I have this problem, that I feel I am vastly overcomplicating. I feel like this should be incredibly basic, but I am stumbling on a mental block.

The question reads as follows:

Given an array of integers A[1..n], such that A[1] ≤ A[n] and for all i, 1 ≤ i < n, we have |A[i] − A[i+ 1]| ≤ 1. Devise an semi-efficient algorithm (better in the worst case then the native case of looking at every cell in the array) to find any j such that A[j] = z for a given value of z, A[1] ≤ z ≤ A[n].

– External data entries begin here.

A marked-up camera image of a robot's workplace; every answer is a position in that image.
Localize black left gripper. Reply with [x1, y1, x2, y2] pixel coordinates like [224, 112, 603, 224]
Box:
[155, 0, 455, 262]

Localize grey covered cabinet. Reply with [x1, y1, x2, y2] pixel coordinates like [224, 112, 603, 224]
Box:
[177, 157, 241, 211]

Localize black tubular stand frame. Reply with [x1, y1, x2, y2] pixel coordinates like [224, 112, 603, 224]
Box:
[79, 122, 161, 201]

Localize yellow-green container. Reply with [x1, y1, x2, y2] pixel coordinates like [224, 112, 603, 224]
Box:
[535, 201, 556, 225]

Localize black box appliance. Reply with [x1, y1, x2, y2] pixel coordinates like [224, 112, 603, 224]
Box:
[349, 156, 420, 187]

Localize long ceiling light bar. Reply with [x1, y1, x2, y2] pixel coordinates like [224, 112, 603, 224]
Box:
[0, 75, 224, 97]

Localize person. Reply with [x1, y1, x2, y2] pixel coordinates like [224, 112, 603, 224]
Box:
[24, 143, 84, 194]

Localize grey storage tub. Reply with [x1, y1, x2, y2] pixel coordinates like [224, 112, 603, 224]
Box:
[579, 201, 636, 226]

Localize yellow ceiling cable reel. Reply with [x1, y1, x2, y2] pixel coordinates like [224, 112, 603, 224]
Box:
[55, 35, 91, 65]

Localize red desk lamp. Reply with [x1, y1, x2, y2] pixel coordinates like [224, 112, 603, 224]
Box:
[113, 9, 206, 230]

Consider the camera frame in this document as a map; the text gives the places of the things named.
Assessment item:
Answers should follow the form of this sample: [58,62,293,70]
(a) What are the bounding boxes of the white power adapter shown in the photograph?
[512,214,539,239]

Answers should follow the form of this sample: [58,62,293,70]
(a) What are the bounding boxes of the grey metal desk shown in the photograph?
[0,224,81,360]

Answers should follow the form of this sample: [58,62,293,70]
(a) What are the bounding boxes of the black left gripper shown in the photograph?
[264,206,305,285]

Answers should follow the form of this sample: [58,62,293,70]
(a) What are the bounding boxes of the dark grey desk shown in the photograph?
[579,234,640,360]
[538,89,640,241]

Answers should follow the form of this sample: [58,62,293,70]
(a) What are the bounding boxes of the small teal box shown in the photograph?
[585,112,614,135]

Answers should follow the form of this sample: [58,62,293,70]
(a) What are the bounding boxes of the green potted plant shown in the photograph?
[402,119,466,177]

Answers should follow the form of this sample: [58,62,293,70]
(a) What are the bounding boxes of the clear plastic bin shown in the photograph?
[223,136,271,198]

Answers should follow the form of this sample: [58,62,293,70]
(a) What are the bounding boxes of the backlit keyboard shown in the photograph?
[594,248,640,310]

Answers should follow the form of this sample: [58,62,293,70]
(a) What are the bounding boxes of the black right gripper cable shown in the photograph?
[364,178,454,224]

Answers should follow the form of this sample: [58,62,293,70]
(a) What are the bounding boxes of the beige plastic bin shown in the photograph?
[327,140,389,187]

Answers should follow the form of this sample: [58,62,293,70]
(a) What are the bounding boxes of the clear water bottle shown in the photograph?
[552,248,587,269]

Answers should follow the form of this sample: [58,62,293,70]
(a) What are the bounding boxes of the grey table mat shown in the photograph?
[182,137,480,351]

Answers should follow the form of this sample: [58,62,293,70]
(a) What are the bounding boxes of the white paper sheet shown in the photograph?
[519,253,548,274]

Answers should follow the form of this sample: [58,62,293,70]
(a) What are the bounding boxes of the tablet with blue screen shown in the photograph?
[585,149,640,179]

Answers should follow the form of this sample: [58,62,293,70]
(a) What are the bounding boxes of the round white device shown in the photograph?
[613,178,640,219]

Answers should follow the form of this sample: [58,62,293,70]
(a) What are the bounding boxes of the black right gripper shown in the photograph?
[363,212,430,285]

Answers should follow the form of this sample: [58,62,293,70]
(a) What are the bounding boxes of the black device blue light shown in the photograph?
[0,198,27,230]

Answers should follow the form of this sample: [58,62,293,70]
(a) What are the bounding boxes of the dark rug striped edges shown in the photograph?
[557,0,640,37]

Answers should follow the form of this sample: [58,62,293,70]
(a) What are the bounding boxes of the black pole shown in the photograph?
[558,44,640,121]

My understanding of the given array is as follows: You have an array that is 1-indexed where the first element of the array is smaller than or equal to the last element of the array. Each element of the array is with in 1 of the previous one (So A[2] could be -1, 0, or +1 of A[1]'s value).

I have had several solutions to this question all of which have had there issues, here is an example of one to show my thought process.

i = 2
while i <= n {
    if (A[i] == x) then 
        break // This can be changed into a less messy case where
              // I don't use break, but this is a rough concept
    else if (abs(A[i] - j) <= 1) then 
        i--
    else 
        i += 2

}

This however fails when most of the values inside the array are repeating. An array of [1 1 1 1 1 1 1 1 1 1 2] where searching for 2 for example, it would run forever.

Most of my attempted algorithms follow a similar concept of incrementing by 2, as that seems like the most logical approach when dealing with with an array that is increasing by a maximum of 1, however, I am struggling to find any that would work in a case such as [1 1 1 1 1 1 1 1 1 1 2] as they all either fail, or match the native worst case of n.

I am unsure if I am struggling because I don't understand what the question is asking, or if I am simply struggling to to put together an algorithm.

What would an algorithm look like that fits the requirements?

Answer 1

This can be solved via a form of modified binary search. The most important premises:

• the input array always contains the element
• distance between adjacent elements is always 1
• there's always an increasingly ordered subarray containing the searched value

Taking it from there we can apply two strategies:

• divide and conquer: we can reduce the range searched by half, since we always know which subarray will definitely contain the specified value as a part of an increasing sequence.
• limiting the search-range: suppose the searched value is 3 and the limiting value on the right half of the range is 6, we can then shift the right limit to the left by 3 cells.

As code (pythonesque, but untested):

def search_semi_binary(arr, val):
    low, up = 0, len(arr) - 1
    while low != up:
        # reduce search space
        low += abs(val - arr[low])
        up -= abs(val - arr[up])

        # binary search
        mid = (low + up) // 2

        if arr[mid] == val:
            return mid
        elif val < arr[mid]:
            # value is definitely in the lower part of the array
            up = mid - 1
        else:
            # value is definitely in the upper part of the array
            low = mid + 1

    return low

The basic idea consists of two parts:
First we can reduce the search space. This uses the fact that adjacent cells of the array may only differ by one. I.e. if the lower bound of our search space has an absolute difference of 3 to val, we can shift the lower bound to the right by at least three without shifting the value out of the search window. Same applies to the upper bound.
The next step follows the basic principle of binary search using the following loop-invariant:
At the start of each iteration there exists an array-element in arr[low:up + 1] that is equal to val and arr[low] <= val <= arr[up]. This is also guaranteed after applying the search-space reduction. Depending on how mid is chosen, one of three cases can happen:

• arr[mid] == val: in this case, the searched index is found
• arr[mid] < val: In this case arr[mid] < val <= arr[up] must hold due to the assumption of an initial valid state
• arr[mid] > val: analogous for arr[mid] > val >= arr[low]

For the latter two cases, we can pick low = mid + 1 (or up = mid - 1 respectively) and start the next iteration.